=== Begin Enclosure ===

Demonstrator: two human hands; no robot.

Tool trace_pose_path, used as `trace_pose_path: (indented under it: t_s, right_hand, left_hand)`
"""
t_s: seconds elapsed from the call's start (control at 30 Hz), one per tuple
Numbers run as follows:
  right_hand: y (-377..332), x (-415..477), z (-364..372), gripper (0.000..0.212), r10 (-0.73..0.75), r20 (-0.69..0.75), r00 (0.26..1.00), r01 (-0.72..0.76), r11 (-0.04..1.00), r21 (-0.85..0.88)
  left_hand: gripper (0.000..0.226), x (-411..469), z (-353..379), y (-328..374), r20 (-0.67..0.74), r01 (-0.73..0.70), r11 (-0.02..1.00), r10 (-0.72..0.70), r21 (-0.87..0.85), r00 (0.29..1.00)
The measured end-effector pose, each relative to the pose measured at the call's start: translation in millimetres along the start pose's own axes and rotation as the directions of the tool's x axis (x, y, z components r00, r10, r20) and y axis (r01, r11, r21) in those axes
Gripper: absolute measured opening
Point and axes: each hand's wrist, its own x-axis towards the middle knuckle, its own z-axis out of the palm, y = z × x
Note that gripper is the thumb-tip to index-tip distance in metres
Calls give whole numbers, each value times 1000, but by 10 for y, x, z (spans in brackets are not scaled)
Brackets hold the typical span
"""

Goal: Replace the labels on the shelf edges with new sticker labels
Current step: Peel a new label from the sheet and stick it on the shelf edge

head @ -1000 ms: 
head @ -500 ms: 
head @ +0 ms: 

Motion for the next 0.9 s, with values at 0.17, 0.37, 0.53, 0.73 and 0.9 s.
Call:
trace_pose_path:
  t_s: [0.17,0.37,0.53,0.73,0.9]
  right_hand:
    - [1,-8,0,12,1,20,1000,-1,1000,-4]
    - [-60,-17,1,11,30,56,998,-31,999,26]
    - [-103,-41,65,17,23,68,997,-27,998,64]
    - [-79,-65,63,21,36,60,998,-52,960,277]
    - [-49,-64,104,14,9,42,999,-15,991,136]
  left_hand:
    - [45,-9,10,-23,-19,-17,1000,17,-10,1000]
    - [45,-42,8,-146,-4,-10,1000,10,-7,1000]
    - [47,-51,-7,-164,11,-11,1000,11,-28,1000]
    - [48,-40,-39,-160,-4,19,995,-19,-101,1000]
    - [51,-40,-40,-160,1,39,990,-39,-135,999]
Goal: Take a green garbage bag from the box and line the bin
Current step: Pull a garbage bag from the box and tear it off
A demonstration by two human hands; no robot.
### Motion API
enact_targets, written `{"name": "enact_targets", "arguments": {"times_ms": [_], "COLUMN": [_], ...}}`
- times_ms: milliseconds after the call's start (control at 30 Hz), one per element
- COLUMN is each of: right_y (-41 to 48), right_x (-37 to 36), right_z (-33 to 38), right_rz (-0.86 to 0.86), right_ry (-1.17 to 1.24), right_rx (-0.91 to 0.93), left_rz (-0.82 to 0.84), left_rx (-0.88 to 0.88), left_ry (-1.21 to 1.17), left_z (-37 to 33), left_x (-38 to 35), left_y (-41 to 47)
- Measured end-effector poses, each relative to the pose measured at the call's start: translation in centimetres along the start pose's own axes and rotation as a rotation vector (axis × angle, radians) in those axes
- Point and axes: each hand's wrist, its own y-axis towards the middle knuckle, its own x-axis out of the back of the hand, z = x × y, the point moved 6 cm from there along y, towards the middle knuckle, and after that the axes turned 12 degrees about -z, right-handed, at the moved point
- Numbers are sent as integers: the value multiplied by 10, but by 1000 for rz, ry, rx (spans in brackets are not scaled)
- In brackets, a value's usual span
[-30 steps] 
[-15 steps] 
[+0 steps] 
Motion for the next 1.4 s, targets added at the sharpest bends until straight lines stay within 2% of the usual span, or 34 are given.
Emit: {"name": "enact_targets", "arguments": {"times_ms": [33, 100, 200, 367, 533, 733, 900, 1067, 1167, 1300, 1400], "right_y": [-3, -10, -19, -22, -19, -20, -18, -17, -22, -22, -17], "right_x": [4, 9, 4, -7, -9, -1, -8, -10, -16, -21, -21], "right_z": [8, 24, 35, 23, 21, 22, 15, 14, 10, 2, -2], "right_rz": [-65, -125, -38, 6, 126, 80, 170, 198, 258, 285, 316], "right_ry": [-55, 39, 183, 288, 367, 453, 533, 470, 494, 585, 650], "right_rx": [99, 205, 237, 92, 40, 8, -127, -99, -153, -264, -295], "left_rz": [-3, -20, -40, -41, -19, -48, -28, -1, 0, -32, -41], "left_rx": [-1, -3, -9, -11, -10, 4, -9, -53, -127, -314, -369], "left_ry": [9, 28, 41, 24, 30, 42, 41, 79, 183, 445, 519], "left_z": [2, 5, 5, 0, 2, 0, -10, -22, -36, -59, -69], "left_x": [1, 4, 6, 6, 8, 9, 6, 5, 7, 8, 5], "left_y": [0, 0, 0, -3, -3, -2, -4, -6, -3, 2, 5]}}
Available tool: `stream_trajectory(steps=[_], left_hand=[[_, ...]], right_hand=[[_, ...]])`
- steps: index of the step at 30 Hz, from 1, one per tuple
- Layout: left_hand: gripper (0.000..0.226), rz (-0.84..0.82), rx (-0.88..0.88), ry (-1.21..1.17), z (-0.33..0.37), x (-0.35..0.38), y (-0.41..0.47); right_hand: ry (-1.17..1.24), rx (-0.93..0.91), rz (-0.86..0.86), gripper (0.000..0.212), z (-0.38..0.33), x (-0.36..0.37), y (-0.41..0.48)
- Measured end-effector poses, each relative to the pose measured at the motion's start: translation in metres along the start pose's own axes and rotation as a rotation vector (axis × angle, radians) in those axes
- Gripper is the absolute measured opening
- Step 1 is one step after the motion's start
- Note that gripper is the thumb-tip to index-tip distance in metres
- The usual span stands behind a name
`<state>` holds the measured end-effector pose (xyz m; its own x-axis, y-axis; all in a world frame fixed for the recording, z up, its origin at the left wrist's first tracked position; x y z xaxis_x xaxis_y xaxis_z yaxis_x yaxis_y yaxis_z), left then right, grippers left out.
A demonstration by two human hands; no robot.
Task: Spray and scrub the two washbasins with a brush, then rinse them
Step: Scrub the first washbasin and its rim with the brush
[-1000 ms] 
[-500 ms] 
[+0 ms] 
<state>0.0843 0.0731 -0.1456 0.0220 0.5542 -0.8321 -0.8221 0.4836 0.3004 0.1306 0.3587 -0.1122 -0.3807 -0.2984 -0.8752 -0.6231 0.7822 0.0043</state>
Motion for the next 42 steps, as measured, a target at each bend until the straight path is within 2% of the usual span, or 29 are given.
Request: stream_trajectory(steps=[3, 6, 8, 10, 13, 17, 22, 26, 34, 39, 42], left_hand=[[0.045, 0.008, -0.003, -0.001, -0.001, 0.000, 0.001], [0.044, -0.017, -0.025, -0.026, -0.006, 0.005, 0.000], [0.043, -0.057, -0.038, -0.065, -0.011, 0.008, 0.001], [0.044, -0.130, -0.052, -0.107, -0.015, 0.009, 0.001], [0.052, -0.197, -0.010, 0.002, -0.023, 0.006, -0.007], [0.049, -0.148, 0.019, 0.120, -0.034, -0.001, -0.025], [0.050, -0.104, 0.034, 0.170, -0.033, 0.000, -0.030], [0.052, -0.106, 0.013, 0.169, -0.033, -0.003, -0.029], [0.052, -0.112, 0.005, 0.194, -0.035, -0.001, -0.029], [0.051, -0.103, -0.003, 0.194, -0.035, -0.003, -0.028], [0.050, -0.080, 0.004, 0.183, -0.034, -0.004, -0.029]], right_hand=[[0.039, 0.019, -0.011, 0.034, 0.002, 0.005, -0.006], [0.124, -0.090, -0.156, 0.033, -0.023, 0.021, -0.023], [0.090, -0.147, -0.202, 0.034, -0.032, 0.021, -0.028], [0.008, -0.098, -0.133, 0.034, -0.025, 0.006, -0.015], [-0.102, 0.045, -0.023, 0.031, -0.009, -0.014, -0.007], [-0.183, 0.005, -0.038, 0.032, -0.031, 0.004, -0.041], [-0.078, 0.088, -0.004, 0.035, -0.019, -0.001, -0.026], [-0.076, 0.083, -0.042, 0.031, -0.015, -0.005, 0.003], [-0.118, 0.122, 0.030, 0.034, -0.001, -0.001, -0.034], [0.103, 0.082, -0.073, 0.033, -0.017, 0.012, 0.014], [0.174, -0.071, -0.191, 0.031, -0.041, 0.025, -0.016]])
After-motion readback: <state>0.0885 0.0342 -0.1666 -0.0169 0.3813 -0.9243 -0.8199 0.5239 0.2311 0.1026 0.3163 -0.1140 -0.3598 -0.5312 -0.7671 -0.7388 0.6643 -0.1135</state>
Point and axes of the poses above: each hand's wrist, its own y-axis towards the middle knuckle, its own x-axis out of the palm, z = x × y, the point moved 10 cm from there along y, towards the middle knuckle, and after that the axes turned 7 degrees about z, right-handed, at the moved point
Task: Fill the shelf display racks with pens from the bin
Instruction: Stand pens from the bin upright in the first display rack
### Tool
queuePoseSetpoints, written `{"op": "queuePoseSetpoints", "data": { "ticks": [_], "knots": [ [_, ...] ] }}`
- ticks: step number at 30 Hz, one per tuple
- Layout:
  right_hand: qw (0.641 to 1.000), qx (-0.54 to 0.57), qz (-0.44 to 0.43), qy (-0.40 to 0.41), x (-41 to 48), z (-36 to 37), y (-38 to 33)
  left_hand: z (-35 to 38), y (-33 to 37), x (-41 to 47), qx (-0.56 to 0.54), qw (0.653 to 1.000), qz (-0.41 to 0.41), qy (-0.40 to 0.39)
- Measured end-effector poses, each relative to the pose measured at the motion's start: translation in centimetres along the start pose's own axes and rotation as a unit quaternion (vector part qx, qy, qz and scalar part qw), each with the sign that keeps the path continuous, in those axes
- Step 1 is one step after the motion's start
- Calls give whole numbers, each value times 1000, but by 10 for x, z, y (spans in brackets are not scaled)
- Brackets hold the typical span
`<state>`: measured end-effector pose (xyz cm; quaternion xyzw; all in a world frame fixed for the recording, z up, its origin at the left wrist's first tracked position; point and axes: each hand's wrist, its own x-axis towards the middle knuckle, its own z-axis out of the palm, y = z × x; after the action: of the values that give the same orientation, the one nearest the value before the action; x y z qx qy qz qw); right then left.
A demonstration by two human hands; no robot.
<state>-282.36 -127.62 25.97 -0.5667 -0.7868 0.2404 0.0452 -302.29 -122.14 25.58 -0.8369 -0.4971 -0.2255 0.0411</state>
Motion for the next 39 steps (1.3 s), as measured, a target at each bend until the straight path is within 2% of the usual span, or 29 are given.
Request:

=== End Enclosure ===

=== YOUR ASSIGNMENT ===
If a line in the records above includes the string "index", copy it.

=== SOLUTION ===
Note that gripper is the thumb-tip to index-tip distance in metres
- steps: index of the step at 30 Hz, from 1, one per tuple
- Note that gripper is the thumb-tip to index-tip distance in metres

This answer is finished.